■ Data for review:

%%

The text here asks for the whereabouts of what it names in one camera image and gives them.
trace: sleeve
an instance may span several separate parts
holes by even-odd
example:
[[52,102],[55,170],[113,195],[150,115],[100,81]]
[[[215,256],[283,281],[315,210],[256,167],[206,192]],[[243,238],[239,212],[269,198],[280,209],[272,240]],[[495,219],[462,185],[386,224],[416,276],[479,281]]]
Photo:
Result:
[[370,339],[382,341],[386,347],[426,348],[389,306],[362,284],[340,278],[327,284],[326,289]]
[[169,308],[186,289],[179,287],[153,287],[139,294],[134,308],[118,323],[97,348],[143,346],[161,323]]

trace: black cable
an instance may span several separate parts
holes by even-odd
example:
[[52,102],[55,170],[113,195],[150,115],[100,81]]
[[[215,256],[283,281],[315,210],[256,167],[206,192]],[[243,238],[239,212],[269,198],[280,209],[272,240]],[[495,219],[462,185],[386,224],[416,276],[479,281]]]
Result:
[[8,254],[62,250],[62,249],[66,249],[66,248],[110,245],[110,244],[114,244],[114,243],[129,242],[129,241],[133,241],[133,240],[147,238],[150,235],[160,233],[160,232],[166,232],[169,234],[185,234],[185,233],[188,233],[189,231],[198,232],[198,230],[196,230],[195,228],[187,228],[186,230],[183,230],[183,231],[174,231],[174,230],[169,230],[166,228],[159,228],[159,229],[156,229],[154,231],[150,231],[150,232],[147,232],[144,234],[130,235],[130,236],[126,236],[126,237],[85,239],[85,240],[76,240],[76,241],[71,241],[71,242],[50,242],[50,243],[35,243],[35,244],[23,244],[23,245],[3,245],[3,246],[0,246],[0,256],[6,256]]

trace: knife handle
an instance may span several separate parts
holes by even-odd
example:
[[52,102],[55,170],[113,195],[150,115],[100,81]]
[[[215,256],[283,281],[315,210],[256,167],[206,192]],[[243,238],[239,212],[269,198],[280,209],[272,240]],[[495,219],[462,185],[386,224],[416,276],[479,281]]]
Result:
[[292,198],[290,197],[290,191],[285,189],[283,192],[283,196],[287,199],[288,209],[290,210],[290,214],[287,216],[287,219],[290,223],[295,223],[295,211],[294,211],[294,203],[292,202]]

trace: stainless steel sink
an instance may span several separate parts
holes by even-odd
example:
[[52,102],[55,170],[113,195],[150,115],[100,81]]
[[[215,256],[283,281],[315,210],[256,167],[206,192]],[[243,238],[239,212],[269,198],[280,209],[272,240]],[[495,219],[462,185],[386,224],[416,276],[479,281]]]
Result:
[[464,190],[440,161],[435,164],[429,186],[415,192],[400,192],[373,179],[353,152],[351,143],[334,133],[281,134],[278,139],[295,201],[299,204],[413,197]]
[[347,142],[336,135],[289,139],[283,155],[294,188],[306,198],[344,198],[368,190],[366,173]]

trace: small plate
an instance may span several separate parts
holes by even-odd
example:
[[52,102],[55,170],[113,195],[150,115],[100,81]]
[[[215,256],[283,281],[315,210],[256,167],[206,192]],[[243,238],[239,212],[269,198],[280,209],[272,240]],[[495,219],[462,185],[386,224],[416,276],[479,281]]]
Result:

%%

■ Exercise goal:
Starting at the top, retype every line of the material above exactly.

■ Task output:
The text here asks for the whereabouts of what it names in one camera image and gives them.
trace: sleeve
an instance may span several separate parts
holes by even-odd
example:
[[52,102],[55,170],[113,195],[150,115],[100,81]]
[[[215,256],[283,281],[315,210],[256,167],[206,192]],[[243,238],[239,212],[269,198],[280,209],[272,240]],[[495,219],[462,185],[386,224],[416,276],[479,281]]]
Photo:
Result:
[[370,339],[382,341],[386,347],[426,348],[389,306],[362,284],[340,278],[327,284],[326,289]]
[[169,308],[186,289],[179,287],[153,287],[139,294],[134,308],[118,323],[97,348],[143,346],[161,323]]

trace: black cable
an instance may span several separate parts
holes by even-odd
example:
[[52,102],[55,170],[113,195],[150,115],[100,81]]
[[[215,256],[283,281],[315,210],[256,167],[206,192]],[[243,238],[239,212],[269,198],[280,209],[272,240]],[[495,219],[462,185],[386,224],[416,276],[479,281]]]
Result:
[[8,254],[62,250],[62,249],[66,249],[66,248],[110,245],[110,244],[114,244],[114,243],[129,242],[129,241],[133,241],[133,240],[147,238],[150,235],[160,233],[160,232],[166,232],[169,234],[185,234],[185,233],[188,233],[189,231],[198,232],[198,230],[196,230],[195,228],[187,228],[186,230],[183,230],[183,231],[174,231],[174,230],[169,230],[166,228],[159,228],[159,229],[156,229],[154,231],[150,231],[150,232],[147,232],[144,234],[130,235],[130,236],[126,236],[126,237],[85,239],[85,240],[76,240],[76,241],[71,241],[71,242],[50,242],[50,243],[35,243],[35,244],[23,244],[23,245],[3,245],[3,246],[0,246],[0,256],[6,256]]

trace: knife handle
an instance may span several separate parts
holes by even-odd
example:
[[52,102],[55,170],[113,195],[150,115],[100,81]]
[[[215,256],[283,281],[315,210],[256,167],[206,192]],[[243,238],[239,212],[269,198],[280,209],[272,240]],[[495,219],[462,185],[386,224],[416,276],[479,281]]]
Result:
[[292,198],[290,197],[290,191],[285,189],[283,192],[283,196],[287,199],[288,209],[290,210],[290,214],[287,216],[287,219],[290,223],[295,223],[295,211],[294,211],[294,203],[292,202]]

trace: stainless steel sink
an instance may span several separate parts
holes by even-odd
example:
[[52,102],[55,170],[113,195],[150,115],[100,81]]
[[[215,256],[283,281],[315,210],[256,167],[206,192]],[[243,238],[239,212],[269,198],[280,209],[272,240]],[[495,219],[462,185],[386,224],[416,276],[479,281]]]
Result:
[[464,190],[440,161],[435,164],[429,186],[415,192],[400,192],[373,179],[353,152],[351,143],[334,133],[281,134],[278,139],[295,201],[299,204],[413,197]]
[[347,142],[336,135],[289,139],[283,155],[294,188],[306,198],[344,198],[368,190],[366,173]]

trace: small plate
an instance may span several separate parts
holes by even-odd
example:
[[52,102],[55,170],[113,195],[150,115],[100,81]]
[[[215,256],[283,281],[315,210],[256,167],[206,192]],[[243,238],[239,212],[269,198],[280,209],[272,240]],[[495,219],[462,185],[386,224],[416,276],[479,281]]]
Result:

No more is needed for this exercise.